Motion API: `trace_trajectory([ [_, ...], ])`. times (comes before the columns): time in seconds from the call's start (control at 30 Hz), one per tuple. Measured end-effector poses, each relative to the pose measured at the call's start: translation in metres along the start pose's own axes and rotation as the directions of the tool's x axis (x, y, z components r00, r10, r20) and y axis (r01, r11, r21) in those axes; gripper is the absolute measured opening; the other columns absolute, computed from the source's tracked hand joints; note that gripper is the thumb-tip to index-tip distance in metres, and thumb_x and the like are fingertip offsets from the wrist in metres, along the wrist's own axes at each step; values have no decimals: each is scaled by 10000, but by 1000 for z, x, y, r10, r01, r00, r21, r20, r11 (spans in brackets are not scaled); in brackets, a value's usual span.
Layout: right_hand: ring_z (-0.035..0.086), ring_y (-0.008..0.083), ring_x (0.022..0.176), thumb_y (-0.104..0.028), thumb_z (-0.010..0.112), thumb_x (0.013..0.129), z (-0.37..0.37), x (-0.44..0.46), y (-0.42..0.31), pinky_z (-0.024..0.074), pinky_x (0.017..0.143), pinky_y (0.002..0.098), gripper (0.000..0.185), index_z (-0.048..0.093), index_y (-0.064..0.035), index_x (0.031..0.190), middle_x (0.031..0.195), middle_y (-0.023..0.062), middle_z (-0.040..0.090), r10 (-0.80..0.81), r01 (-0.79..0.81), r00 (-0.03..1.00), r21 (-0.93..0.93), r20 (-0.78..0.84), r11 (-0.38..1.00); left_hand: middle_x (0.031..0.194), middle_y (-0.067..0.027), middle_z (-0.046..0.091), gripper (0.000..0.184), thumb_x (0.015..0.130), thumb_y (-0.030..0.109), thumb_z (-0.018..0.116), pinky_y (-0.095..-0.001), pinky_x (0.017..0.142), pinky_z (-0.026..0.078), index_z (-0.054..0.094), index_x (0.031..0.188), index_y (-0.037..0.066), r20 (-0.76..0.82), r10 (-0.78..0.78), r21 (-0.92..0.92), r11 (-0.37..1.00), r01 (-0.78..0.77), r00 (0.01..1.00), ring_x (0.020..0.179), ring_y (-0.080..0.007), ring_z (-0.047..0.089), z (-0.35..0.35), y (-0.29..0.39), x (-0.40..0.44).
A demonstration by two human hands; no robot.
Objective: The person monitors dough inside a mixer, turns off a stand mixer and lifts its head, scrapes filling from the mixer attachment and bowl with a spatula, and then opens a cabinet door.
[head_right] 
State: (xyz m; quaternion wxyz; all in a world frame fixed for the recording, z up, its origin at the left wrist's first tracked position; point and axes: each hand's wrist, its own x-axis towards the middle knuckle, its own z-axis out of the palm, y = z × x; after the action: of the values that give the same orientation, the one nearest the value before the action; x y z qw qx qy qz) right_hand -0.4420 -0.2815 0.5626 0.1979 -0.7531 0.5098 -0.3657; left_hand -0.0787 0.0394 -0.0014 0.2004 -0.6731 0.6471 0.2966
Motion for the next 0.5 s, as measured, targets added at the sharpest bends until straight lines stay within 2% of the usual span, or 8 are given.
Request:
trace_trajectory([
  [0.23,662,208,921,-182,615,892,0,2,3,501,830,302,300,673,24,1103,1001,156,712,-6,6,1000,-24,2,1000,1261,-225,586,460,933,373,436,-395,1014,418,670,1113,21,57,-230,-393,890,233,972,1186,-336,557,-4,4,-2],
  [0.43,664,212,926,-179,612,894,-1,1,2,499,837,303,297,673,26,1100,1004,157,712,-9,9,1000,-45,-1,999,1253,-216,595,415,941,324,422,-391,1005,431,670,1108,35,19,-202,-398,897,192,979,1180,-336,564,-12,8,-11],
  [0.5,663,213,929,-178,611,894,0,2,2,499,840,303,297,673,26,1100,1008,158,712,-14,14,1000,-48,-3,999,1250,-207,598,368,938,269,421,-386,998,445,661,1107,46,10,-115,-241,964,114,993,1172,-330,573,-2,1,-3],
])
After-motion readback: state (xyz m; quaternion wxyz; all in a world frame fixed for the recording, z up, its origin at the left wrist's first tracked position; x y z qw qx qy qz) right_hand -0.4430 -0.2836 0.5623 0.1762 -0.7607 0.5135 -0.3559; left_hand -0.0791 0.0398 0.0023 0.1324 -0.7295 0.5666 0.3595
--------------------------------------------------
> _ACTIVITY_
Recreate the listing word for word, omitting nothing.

> _RESULT OF THE TASK_
Motion API: `trace_trajectory([ [_, ...], ])`. times (comes before the columns): time in seconds from the call's start (control at 30 Hz), one per tuple. Measured end-effector poses, each relative to the pose measured at the call's start: translation in metres along the start pose's own axes and rotation as the directions of the tool's x axis (x, y, z components r00, r10, r20) and y axis (r01, r11, r21) in those axes; gripper is the absolute measured opening; the other columns absolute, computed from the source's tracked hand joints; note that gripper is the thumb-tip to index-tip distance in metres, and thumb_x and the like are fingertip offsets from the wrist in metres, along the wrist's own axes at each step; values have no decimals: each is scaled by 10000, but by 1000 for z, x, y, r10, r01, r00, r21, r20, r11 (spans in brackets are not scaled); in brackets, a value's usual span.
Layout: right_hand: ring_z (-0.035..0.086), ring_y (-0.008..0.083), ring_x (0.022..0.176), thumb_y (-0.104..0.028), thumb_z (-0.010..0.112), thumb_x (0.013..0.129), z (-0.37..0.37), x (-0.44..0.46), y (-0.42..0.31), pinky_z (-0.024..0.074), pinky_x (0.017..0.143), pinky_y (0.002..0.098), gripper (0.000..0.185), index_z (-0.048..0.093), index_y (-0.064..0.035), index_x (0.031..0.190), middle_x (0.031..0.195), middle_y (-0.023..0.062), middle_z (-0.040..0.090), r10 (-0.80..0.81), r01 (-0.79..0.81), r00 (-0.03..1.00), r21 (-0.93..0.93), r20 (-0.78..0.84), r11 (-0.38..1.00); left_hand: middle_x (0.031..0.194), middle_y (-0.067..0.027), middle_z (-0.046..0.091), gripper (0.000..0.184), thumb_x (0.015..0.130), thumb_y (-0.030..0.109), thumb_z (-0.018..0.116), pinky_y (-0.095..-0.001), pinky_x (0.017..0.142), pinky_z (-0.026..0.078), index_z (-0.054..0.094), index_x (0.031..0.188), index_y (-0.037..0.066), r20 (-0.76..0.82), r10 (-0.78..0.78), r21 (-0.92..0.92), r11 (-0.37..1.00), r01 (-0.78..0.77), r00 (0.01..1.00), ring_x (0.020..0.179), ring_y (-0.080..0.007), ring_z (-0.047..0.089), z (-0.35..0.35), y (-0.29..0.39), x (-0.40..0.44).
A demonstration by two human hands; no robot.
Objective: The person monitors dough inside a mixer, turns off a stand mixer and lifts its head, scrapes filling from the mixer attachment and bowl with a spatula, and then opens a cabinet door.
[head_right] 
State: (xyz m; quaternion wxyz; all in a world frame fixed for the recording, z up, its origin at the left wrist's first tracked position; point and axes: each hand's wrist, its own x-axis towards the middle knuckle, its own z-axis out of the palm, y = z × x; after the action: of the values that give the same orientation, the one nearest the value before the action; x y z qw qx qy qz) right_hand -0.4420 -0.2815 0.5626 0.1979 -0.7531 0.5098 -0.3657; left_hand -0.0787 0.0394 -0.0014 0.2004 -0.6731 0.6471 0.2966
Motion for the next 0.5 s, as measured, targets added at the sharpest bends until straight lines stay within 2% of the usual span, or 8 are given.
Request:
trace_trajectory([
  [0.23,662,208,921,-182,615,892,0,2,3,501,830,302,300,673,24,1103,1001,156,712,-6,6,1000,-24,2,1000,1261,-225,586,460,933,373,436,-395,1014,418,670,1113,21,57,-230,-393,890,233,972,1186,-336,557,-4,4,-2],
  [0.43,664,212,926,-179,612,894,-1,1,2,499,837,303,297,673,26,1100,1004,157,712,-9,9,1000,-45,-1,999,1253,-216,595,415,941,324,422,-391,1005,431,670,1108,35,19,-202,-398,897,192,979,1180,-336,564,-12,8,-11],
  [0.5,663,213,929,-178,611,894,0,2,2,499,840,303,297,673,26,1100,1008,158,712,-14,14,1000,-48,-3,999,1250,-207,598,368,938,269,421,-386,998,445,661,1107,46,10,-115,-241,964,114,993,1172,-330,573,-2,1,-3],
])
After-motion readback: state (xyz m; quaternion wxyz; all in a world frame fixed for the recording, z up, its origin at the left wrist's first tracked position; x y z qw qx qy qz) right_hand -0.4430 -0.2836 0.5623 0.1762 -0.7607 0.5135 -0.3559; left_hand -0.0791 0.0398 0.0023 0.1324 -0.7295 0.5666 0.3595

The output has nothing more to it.